Press Release: IMF Executive Board Completes Second Review Under the ECF Arrangement with the Democratic Republic of the Congo and Approves US$77 Million Disbursement
February 9, 2011Press Release No. 11/35
February 9, 2011
The Executive Board of the International Monetary Fund (IMF) today completed the second review of the Democratic Republic of Congo’s (DRC) economic performance under a three-year Extended Credit Facility (ECF) arrangement. The completion of the review enables the disbursement of SDR 49.493 million (about US$77 million), which would bring total disbursements under the program to SDR 148.479 million (about US$232 million).
The three-year ECF arrangement for the DRC was approved on December 11, 2009 (see Press Release No. 09/455) in an amount equivalent to SDR 346.45 million (about US$541 million, or 65 percent of the country’s quota in the Fund). In mid-2010, the Executive Boards of the IMF and the World Bank’s International Development Association supported US$12.3 billion in debt relief for the Democratic Republic of the Congo under the Heavily Indebted Poor Countries (HIPC) initiative and the Multilateral Debt Relief Initiative (MDRI—see Press Release No. 10/274). The country has been a member of the Fund since September 1963.

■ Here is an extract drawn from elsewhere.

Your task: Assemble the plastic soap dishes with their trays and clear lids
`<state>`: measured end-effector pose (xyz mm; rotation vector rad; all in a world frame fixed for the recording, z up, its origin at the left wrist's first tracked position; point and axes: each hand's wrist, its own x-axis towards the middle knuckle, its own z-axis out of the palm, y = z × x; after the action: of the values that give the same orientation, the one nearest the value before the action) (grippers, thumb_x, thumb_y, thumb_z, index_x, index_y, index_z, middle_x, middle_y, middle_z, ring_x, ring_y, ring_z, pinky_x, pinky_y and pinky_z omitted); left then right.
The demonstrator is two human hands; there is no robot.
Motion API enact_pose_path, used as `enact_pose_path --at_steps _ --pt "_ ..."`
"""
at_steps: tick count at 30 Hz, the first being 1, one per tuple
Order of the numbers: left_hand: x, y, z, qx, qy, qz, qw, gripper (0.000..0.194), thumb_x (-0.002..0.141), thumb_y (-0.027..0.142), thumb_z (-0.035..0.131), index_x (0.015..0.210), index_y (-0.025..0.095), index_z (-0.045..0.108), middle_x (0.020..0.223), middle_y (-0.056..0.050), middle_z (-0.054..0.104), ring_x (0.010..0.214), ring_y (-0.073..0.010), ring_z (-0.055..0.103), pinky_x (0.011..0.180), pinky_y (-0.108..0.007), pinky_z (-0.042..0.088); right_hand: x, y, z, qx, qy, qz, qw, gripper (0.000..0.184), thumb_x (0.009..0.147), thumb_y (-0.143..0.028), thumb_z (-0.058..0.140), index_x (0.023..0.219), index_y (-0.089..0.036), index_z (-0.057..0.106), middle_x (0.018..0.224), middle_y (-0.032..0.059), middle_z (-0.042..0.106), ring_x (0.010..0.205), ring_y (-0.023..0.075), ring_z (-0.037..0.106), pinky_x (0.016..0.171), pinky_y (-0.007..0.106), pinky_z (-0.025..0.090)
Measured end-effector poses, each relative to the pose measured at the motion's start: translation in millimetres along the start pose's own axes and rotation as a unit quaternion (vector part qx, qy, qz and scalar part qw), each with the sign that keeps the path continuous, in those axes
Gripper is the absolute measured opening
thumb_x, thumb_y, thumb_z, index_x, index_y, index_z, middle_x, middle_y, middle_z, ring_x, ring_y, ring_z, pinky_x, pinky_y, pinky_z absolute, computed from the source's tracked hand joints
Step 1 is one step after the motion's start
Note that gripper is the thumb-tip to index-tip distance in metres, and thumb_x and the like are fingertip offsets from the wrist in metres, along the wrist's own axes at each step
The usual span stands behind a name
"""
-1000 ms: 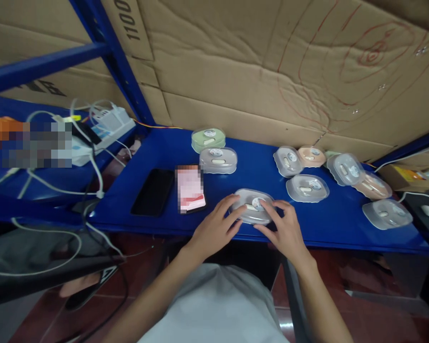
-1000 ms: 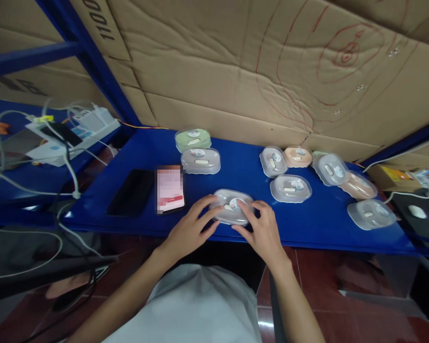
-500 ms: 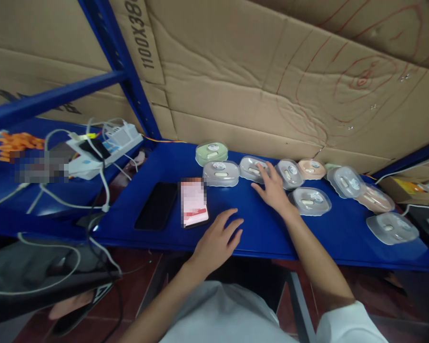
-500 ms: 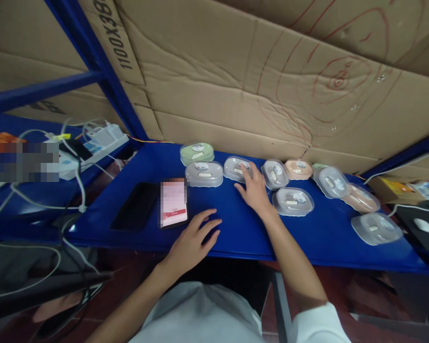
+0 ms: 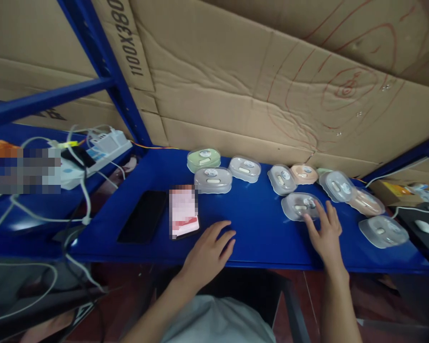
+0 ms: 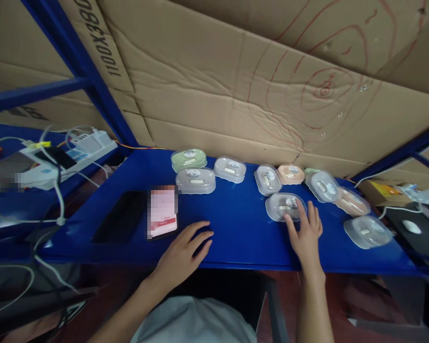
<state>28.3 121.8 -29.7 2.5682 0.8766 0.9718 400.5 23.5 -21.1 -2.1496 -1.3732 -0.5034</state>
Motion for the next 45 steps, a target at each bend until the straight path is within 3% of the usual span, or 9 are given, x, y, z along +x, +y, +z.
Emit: enact_pose_path --at_steps 3,8,15,22,26,29,33,39,45 --pt "-1.0 -0.6 2.3 0.011 -0.001 0.001 1.0 0.022 0.107 0.025 0.056 0.123 0.021 0.072 0.135 -0.01 0.07 0.121 -0.0278 0.072 0.104 -0.048 0.064 -18.6 3.8 0.9 0.038 -0.056 -0.004 0.998 0.076 0.1 -0.067 0.057 0.165 -0.028 0.043 0.173 0.0191 0.032 0.154 0.0435 0.04 0.117 0.064 0.044" --pt "-2.1 -0.8 3.9 0.023 -0.004 0.01 1.0 0.023 0.108 0.024 0.054 0.122 0.02 0.072 0.132 -0.01 0.071 0.119 -0.0276 0.071 0.103 -0.048 0.064 -28.8 -56.8 -0.5 0.037 -0.097 -0.048 0.993 0.064 0.105 -0.055 0.055 0.165 -0.035 0.044 0.163 0.0185 0.04 0.14 0.0422 0.052 0.109 0.065 0.049" --pt "-1.5 0.5 2.5 0.032 -0.001 0.018 0.999 0.023 0.109 0.023 0.053 0.121 0.02 0.072 0.128 -0.01 0.072 0.116 -0.0271 0.072 0.102 -0.048 0.064 8.0 -107.1 22.0 0.155 -0.166 -0.091 0.97 0.058 0.109 -0.045 0.044 0.165 -0.03 0.044 0.158 0.0168 0.039 0.125 0.0309 0.059 0.113 0.055 0.052" --pt "-0.7 1.4 1.1 0.039 0.013 0.025 0.999 0.023 0.108 0.023 0.053 0.119 0.021 0.073 0.125 -0.009 0.073 0.112 -0.0268 0.073 0.099 -0.046 0.065 73.5 -77.2 32.6 0.186 -0.168 -0.123 0.96 0.059 0.107 -0.053 0.046 0.159 -0.024 0.048 0.152 0.0176 0.048 0.131 0.0302 0.061 0.115 0.051 0.052" --pt "0.1 1.6 1.1 0.04 0.015 0.032 0.999 0.023 0.108 0.023 0.053 0.118 0.02 0.074 0.124 -0.009 0.074 0.112 -0.0269 0.074 0.099 -0.046 0.065 100.6 -50.2 39.8 0.046 -0.083 -0.077 0.992 0.065 0.105 -0.055 0.046 0.159 -0.019 0.049 0.156 0.0236 0.05 0.144 0.0451 0.048 0.117 0.071 0.04" --pt "0.3 1.8 1.3 0.038 0.01 0.031 0.999 0.023 0.108 0.022 0.053 0.118 0.02 0.074 0.124 -0.009 0.074 0.112 -0.0264 0.074 0.099 -0.046 0.065 102.1 -37.8 55.4 0.02 -0.093 -0.04 0.995 0.068 0.102 -0.058 0.048 0.154 -0.014 0.053 0.154 0.0283 0.051 0.141 0.0482 0.05 0.112 0.073 0.042" --pt "-0.2 1.8 1.4 0.038 0.001 0.025 0.999 0.025 0.109 0.024 0.051 0.117 0.02 0.074 0.124 -0.01 0.074 0.112 -0.0266 0.073 0.099 -0.047 0.065 98.7 -31.8 69.7 0.046 -0.117 -0.073 0.989 0.068 0.103 -0.048 0.047 0.163 -0.016 0.039 0.163 0.022 0.047 0.151 0.0338 0.046 0.124 0.058 0.037" --pt "0.5 1.9 0.7 0.035 0.001 0.027 0.999 0.023 0.108 0.022 0.053 0.117 0.02 0.074 0.123 -0.01 0.074 0.112 -0.0269 0.073 0.098 -0.046 0.065 119.2 -1.2 65.7 0.021 -0.132 -0.041 0.99 0.075 0.102 -0.042 0.045 0.17 -0.019 0.023 0.173 0.0219 0.032 0.161 0.0397 0.028 0.123 0.079 0.014" --pt "1.0 2.9 0.7 0.04 0.005 0.025 0.999 0.023 0.108 0.021 0.053 0.117 0.02 0.074 0.123 -0.009 0.074 0.112 -0.0264 0.073 0.098 -0.046 0.065 118.4 23.1 65.0 -0.009 -0.157 -0.006 0.988 0.079 0.099 -0.054 0.048 0.166 -0.015 0.031 0.169 0.0264 0.035 0.155 0.0454 0.033 0.119 0.083 0.013"
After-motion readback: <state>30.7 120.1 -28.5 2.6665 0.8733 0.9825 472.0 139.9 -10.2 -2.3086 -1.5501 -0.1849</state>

After the Executive Board’s discussion of the Democratic Republic of the Congo, Mr. John Lipsky, First Deputy Managing Director and Acting Chair, made the following statement:
“Macroeconomic performance has improved markedly in the Democratic Republic of the Congo (DRC), after uneven growth and cycles of inflation and exchange rate depreciation. Economic activity is expanding at a strong pace, inflation has decelerated, the exchange rate has stabilized, and debt relief has reduced the external debt burden that weighed heavily on the economy.
“These positive developments have been supported by satisfactory policy implementation. The program’s quantitative targets were comfortably met through end-June 2010 and progress was made in structural reform.
“The government’s resolve to maintain fiscal discipline and constrain the expenditure envelope is noteworthy. It kept spending in check and scaled back the budget in 2010 and 2011 in the face of lower external financing. Ongoing fiscal discipline will be essential to stay within the budget ceilings in the run-up to the national elections later this year. At the same time, stronger effort to raise more domestic revenue will help achieve the government’s fiscal objectives, while strengthened public financial management will ensure that HIPC debt relief is used to boost social spending and increase reserves.
“The decline in inflation has been accompanied by a fall in interest rates but the central bank should maintain a tight monetary policy, until low inflation is firmly entrenched. Its job will be facilitated by continued fiscal discipline, which will enhance the independence and capacity of the central bank to fight inflation. Reform of the central bank, including through its recapitalization, is an important element to achieve this goal.
“The DRC’s wealth and long-term growth potential could be increased through efforts to boost investment and activity in extractive industries. The expeditious implementation of the broad range of reforms in these industries recently developed with the assistance of the IMF, World Bank, and donors, will provide a solid foundation in this regard,” Mr. Lipsky added.